Carter, who took a leave of absence to do an MFA in UCD in 2013, says the professional discipline acquired from her legal training has been invaluable: “I’ve been self-employed since I was 27, firstly as a solicitor and then as a barrister, and I treat writing like a full-time job. Deadlines scare me so I treat them seriously. For a lawyer, a statute-barred claim is a serious problem. If I’m contracted to write a book, I write it.”
O’Donnell, who won the Hennessy Prize for Emerging Fiction in 2013 for his short story Shelley, tries to keep his writing and legal careers separate. Currently working towards a debut collection, his shortlisted story Promise featured in the third Hennessy anthology, published by New Island earlier this year.
“I would never write stories or poems at work,” he says. “Like most people who have ‘day jobs’, my head is in a different space when I write, and a different time as well – 6.30 am, before the phones and the emails begin. But though my legal life is separate from my writing life, inevitably bits of what I’ve seen as a barrister work their way by a kind of osmosis into my stories.
“Like lawyers, writers are often watchful of the careers of colleagues, and sometimes envious of their perceived successes, but they are also generous and loyal to colleagues who find themselves in difficulty. A writer’s profession is far more solitary than a lawyer’s, but they both also appear to enjoy each other’s company, especially in what might best be described as ‘convivial surroundings’.”
As O’Donnell’s poetry and short fiction attests to, not all lawyers who write fiction go down the crime series route. Booker nominees Joseph O’Neill and Donal Ryan both studied law before writing literary fiction, with O’Neill choosing law over English literature at Cambridge because “literature was too precious” and he wanted to keep it as a beloved pastime.
Solicitor Jennifer Burke got her break as a writer through a competition on TV3’s Ireland AM. Her debut novel The Secret Son was published by Poolbeg’s literary imprint Ward River in 2013. While the book was inspired by the legal battles over estates that Burke witnessed as a solicitor, she says her main motivation for writing was an interest in character.
“I was conscious that I didn’t want to write procedural, court-based dramas,” says Burke, who now lives in London and works as a legal advisor to the UK government’s department of energy. “More interesting to me are the personal interactions of my characters.
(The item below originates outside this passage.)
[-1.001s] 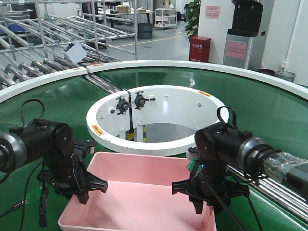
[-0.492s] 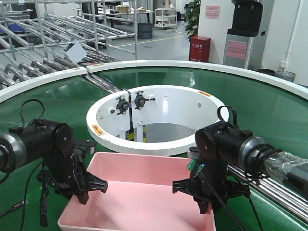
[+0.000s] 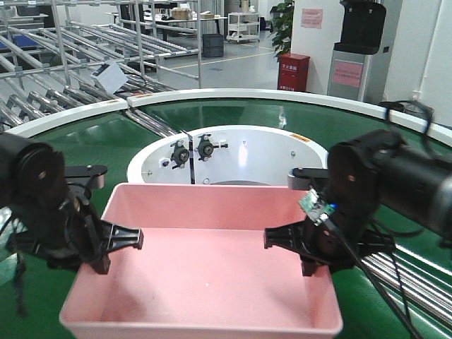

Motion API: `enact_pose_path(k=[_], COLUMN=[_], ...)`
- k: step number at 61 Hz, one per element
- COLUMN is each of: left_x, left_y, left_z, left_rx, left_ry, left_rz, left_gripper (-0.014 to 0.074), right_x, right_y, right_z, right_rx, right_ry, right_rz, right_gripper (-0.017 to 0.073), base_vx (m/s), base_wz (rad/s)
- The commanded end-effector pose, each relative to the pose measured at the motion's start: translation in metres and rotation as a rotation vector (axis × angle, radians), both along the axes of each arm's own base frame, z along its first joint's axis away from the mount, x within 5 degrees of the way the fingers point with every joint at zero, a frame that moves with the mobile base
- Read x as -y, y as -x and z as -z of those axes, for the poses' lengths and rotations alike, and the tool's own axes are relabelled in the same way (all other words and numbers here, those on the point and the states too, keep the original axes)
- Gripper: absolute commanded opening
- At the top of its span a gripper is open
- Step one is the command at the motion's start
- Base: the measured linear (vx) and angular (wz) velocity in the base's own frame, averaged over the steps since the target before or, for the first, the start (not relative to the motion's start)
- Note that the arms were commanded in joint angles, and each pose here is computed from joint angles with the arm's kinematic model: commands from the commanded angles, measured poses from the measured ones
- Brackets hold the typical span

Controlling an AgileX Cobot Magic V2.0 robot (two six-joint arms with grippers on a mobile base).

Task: Grab pink bin and stack on right shelf
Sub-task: 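Close both grippers on the bin walls and lift the bin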

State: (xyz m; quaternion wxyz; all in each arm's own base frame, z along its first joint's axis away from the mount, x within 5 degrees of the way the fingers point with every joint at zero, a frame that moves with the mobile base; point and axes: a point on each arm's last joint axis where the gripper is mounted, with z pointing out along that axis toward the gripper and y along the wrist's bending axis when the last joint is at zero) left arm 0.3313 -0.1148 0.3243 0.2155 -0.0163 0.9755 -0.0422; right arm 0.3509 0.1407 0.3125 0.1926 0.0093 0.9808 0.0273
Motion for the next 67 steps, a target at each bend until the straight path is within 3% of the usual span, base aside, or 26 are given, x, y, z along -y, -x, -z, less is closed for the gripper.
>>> enact_pose_path(k=[1, 10, 21, 67], left_x=[-0.006, 0.0, 0.005, 0.007], left_y=[0.034, 0.077, 0.105, 0.107], left_z=[-0.032, -0.031, -0.023, -0.023], left_rx=[0.177, 0.206, 0.21, 0.219], left_ry=[-0.025, 0.014, 0.018, 0.025], left_rz=[-0.021, -0.025, -0.007, -0.003], left_gripper=[0.0161, 0.0161, 0.0161, 0.0161], right_x=[0.021, 0.034, 0.044, 0.048], right_y=[0.022, 0.051, 0.076, 0.083], right_z=[-0.029, -0.022, -0.013, -0.01], right_rx=[0.13, 0.119, 0.095, 0.078], right_ry=[0.051, 0.063, 0.066, 0.078], right_rz=[0.0, 0.008, 0.018, 0.011], right_gripper=[-0.0009, -0.0009, -0.0009, -0.0009], base_vx=[0.0, 0.0, 0.0, 0.0], base_wz=[0.0, 0.0, 0.0, 0.0])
I purposefully did not incorporate any legality into my second novel Levi’s Gift. It is important to me that I am known not as a writer of legal books, but of character-driven stories.”
Burke takes her writing seriously, having realised a few years back that the only way to write a novel with a full-time job was to seize any available opportunity: “Like a thief, I snatched hours, or only minutes, anytime I could, and watched my word count slowly rise.” In an ideal world would she give up the day-job and only write fiction?
“I have no hesitation in saying that I would give up my day job if I could make a living writing full time,” she says. “I enjoy the type of public law I’m currently practicing, but writing is my real passion.”
For O’Higgins, the answer is less clear cut: “I like my work most of the time. It’s stimulating and it’s also very social. I’m fairly resourceful and not afraid of my own company, but writing is a very solitary experience and I’d worry that I’d get lonely. I think it’s a good idea for people to change career a couple of times. It’s an opportunity to reinvent oneself but it takes courage too.”
For those lawyers thinking of making the leap to fiction, Shakespeare’s words are once again prescient. “Good counsellors lack no clients,” says Pompey in Measure for Measure. For fiction, the same rules apply.